AttributeError: __enter__ while passing .xml via HTTP Post to pd.read_xml()

Question:

I’m using python pandas and flask for some postprocessing tasks (anlaysis and visualization). Until now I uploaded/read *.csv *.xlsx and *.xls via pd.read_csv, pd.read_xlsx. Everything worked quiet fine.

Now I have a *.xml file as datasource and tried according my habit pattern.

So i tried:

<form action="/input" method="POST" enctype="multipart/form-data">
<input class="form-control" type="file"  name="file">
<input type="submit" class="btn btn-outline-secondary" name="Preview"  value ="Preview Data" > </input>

from flask import Flask, render_template,request, render_template
import pandas as pd
import xml.etree.ElementTree as ET

@app.route("/input", methods=['POST', 'GET'])
def input():
        if request.method == 'POST':
            if request.form['Preview'] == "Preview Data":
                file = request.files['file']
                filename = file.filename
                if '.xml' in filename:
                     content = pd.read_xml(file, parser='lxml')

But when I pass a .xml file to the app via the form.

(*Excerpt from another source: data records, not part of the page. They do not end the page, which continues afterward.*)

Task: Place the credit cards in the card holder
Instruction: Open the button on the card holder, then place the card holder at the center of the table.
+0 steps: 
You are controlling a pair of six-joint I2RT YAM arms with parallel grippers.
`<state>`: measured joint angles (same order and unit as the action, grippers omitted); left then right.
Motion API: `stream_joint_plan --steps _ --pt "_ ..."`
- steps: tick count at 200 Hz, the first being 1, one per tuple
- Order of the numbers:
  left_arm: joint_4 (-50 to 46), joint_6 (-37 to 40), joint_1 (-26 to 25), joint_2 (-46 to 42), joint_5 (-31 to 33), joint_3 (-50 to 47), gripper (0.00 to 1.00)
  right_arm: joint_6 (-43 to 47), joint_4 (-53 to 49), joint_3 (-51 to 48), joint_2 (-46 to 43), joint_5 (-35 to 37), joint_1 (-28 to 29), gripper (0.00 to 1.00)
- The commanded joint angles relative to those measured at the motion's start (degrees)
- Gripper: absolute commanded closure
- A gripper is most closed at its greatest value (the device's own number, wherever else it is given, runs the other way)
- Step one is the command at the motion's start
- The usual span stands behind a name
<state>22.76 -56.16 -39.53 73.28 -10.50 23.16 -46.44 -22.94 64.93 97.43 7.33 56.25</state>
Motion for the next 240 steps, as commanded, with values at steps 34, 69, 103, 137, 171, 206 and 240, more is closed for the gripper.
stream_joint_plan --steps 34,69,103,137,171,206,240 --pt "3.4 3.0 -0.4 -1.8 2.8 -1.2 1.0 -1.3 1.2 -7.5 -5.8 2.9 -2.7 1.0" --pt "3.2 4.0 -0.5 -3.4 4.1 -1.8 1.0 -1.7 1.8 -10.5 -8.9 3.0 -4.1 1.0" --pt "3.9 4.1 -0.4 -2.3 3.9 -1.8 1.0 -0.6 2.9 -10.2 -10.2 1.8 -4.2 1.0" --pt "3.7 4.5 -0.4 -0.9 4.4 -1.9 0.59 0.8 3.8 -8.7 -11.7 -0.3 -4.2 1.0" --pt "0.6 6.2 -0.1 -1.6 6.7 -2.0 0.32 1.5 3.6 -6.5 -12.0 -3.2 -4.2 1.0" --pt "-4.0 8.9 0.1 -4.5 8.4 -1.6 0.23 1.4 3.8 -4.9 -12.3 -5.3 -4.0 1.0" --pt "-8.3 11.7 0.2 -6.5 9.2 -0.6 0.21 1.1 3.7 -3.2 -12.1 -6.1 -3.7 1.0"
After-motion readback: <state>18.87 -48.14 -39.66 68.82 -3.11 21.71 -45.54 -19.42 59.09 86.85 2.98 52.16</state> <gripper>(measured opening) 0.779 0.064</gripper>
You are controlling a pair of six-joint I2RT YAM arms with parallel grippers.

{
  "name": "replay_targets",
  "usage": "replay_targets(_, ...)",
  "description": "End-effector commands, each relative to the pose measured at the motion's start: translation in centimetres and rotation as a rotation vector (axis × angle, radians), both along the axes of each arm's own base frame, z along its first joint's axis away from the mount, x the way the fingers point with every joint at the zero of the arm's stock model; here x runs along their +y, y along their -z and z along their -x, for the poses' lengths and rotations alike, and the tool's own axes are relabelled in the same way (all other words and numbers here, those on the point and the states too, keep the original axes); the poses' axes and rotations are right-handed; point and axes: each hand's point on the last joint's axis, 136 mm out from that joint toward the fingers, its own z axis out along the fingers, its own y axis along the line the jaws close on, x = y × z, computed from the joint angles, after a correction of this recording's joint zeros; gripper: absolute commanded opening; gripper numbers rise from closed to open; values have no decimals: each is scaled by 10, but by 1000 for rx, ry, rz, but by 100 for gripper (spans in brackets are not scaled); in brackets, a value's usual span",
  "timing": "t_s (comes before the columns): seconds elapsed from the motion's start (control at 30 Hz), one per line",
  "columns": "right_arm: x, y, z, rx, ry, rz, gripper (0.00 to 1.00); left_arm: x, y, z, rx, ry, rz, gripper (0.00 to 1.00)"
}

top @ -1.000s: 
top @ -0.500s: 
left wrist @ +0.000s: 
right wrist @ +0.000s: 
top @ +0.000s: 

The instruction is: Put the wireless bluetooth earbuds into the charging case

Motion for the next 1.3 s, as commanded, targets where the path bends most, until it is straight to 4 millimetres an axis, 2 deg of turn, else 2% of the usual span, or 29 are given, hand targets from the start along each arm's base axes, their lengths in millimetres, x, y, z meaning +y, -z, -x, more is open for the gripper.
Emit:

I get the error:

File "C:ProgramDataMiniforgeEnvsTestEnvlibsite-packagespandasioxml.py", line 627, in _parse_doc
    with preprocess_data(handle_data) as xml_data:
AttributeError: __enter__

I tried check different options:

  1. when I use the inbuild xml.etree package it works fine:
import xml.etree.ElementTree as ET

if '.xml' in filename:
    tree = ET.parse(file)
    root = tree.getroot()  
    print(root[1][0][1].attrib)


  1. when I load the .xml direct from the app directory into pd.read_xml() it also works fine:
if '.xml' in filename:
    
    content = pd.read_xml('SampleExport.xml', parser='lxml')
  1. I tried different prasers: "lxml" and "etree"

But at the end when I pass the .xml via the Form/input and using pd.read_xml(file,parser=’lxml’) I got the error from above.

Asked By: To0bias

||

Answers:

I just solved my issue even though I’m not quite sure why pd.read_xml() behaves different compared to pd.read_csv() or pd.read_xlsx().

pd.read_xml is not able to read a FileStorage object. The variable passed by request.file[] is a instance of the class: werkzeug.datastructures.FileStorage(stream=None, filename=None, name=None, content_type=None, content_length=None, headers=None).

Via the read function I extracted the file itsself.

filestorage = request.files['file']
            file=filestorage.read()

with this passed to pd.read_xml it works fine.

Is there anybody who can explain why _parse_doc() funtion of pd.read_xml() is not able to read FileStotage type?

Answered By: To0bias